Religious Beliefs

Stone worshiping – known as ‘Batu Dong’ during the ‘Bungan Festival at Punan Sama. This an ancient Punan religious ritual is still a common practice among the Punan community found in Kapit Division and Kakus river area.
Toady, many Punan especially those found along the Rejang river still practicing the traditional religious beliefs called Bungan and other forms of ancient religious worship. However those who had migrated to towns and cities had converted to Christianity and a tiny fraction become Muslim via inter-marriages with Muslim peoples. The Punan community at Pandan for example is now largely a Christian community who no longer celebrating ‘Bungan’ or ‘Gawai’ festival as other Punan community does.
Traditional Punan Religious Beliefs
Punan traditional religion or adet beyok were elaborate and complex. They contain well-developed cosmologies, profuse mythologies, and imaginative theories of creation and ideas about the natural order.
The religion features a pantheon of deities many of whom are conceived of anthropomorphically. There is often a supreme being like the Kavuk Oka and Kavuk Uka, perhaps also consort for the supreme being, and an assemblage of patron deities associated with a variety of day-to-day activities.
More often than not, there are in addition many complicated rituals and public ceremonies, sometimes conducted by specialized practitioners or ayok savik.
The arrival of Bungan religion propagated by Jok Apui as recently as 1950s, seeing certain aspects of adet beyok being abridged, trimmed-down, or made into “portable” version of those adhered to and practiced by their ancestors. The Punan have, in effect, extracted the once complex and elaborate beyok religious systems the bare utilitarian essence needed to provide a supportive ideology for their relatively simplified new way of life.
They have, as it were, left behind such cumbersome and unwieldy elements as agricultural rituals, feasts that go on for days and nights, and cosmologies taking hours to recite properly, and have brought away with them instead one special aspect of the old beyok religion that is perhaps uniquely suited to the rough exigencies of nomadic hunting and gathering, namely bird omenology or janei beyok.

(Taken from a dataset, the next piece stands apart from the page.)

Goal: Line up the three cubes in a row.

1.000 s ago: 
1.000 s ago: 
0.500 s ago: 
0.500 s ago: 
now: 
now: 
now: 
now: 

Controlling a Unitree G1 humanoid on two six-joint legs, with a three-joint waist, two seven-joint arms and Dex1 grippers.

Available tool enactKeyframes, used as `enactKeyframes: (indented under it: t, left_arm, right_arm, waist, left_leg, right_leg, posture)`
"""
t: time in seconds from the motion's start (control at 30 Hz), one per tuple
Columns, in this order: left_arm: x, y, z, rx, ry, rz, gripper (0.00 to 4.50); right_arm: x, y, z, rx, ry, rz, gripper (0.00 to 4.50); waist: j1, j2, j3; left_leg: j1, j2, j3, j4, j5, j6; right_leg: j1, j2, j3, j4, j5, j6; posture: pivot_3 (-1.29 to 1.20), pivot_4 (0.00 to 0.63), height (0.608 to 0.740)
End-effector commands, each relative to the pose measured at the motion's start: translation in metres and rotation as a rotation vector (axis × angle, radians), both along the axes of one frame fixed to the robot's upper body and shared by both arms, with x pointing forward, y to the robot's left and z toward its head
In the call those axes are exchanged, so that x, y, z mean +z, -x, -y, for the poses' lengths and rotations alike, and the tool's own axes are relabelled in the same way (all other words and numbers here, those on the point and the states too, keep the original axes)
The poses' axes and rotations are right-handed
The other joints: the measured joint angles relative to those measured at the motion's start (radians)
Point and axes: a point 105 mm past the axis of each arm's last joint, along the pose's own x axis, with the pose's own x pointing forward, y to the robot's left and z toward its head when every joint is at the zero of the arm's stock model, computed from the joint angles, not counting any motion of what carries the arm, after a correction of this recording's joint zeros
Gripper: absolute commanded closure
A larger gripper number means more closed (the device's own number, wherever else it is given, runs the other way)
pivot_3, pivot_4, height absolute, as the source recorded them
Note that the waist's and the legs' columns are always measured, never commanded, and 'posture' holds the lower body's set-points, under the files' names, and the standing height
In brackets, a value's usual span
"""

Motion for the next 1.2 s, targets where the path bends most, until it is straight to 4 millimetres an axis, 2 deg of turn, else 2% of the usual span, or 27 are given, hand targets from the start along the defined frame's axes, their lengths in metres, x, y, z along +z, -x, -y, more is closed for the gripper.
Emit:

Cleansing ritual using blood of sacrificial animal such as pig and chicken during ‘Bungan’ festival.
Janei beyok (or spirit bird) belief system
Beyok religious beliefs revolve mainly around omens gleaned from the flight patterns of birds. Each and every Punan group possesses a small pantheon or beyok of certain birds that are believed to be able to communicate with human beings. They do this by flying overhead in a precise manner and by issuing various meaningful calls.
A Punan entering the deep forest to hunt game or seek jungle products watches and listen for advice. A certain bird flying overhead toward the left is a bad sign, informing him that the path he is taking is either devoid of game or fraught with danger. If the bird, however, flies overhead toward right, this is a good sign that indicates that the presently trodden pat is safe and will lead the man toward game and the jungle products he is seeking.
Most of the spirit birds within the pantheon of any Punan group issue two or more variant calls. A bird has what is described as a good call and a jetei or coarse, bad call. Good calls are interpreted as auspicious indications of imminent success; bad calls are warnings of impending danger or failure. The plethora of calls hear in the forest from the various spirit birds bear a variety of messages for those who know how to interpret them.
A call from one bird tells a man to halt for a day or two to make camp at his present location. Another advises that pigs will be plentiful if the man veers off toward the left. The call of another bird may warn him of danger at the spot where he is resting, while another forecasts a chance encounter with a seldom-met friend. Certain calls signify a crisis back at the camp, directing the hunter to return home at once.
As the Punan explain it, the calls and flight-signs of their spirit birds are simply a matter of friends helping friends. Punan regard these birds with fondness and respect. Most groups will not hunt or harm their special birds under any circumstances. The birds are seen as invariably helpful and concerned of the well-being of their human friends.
While many Punan have at present become nominal Christians or Muslims, depending upon the region in which they located, most, still retain varying degrees of belief in the spirit birds. They see no inherent logical conflict in this, and indeed perhaps there is none.
Many Punan groups, in addition to belief in spirit birds, also profess a belief associated with strange objects – for example stone strange formation – known as batu dong. Such stone often worship and sacrifices offered to appease bad spirit.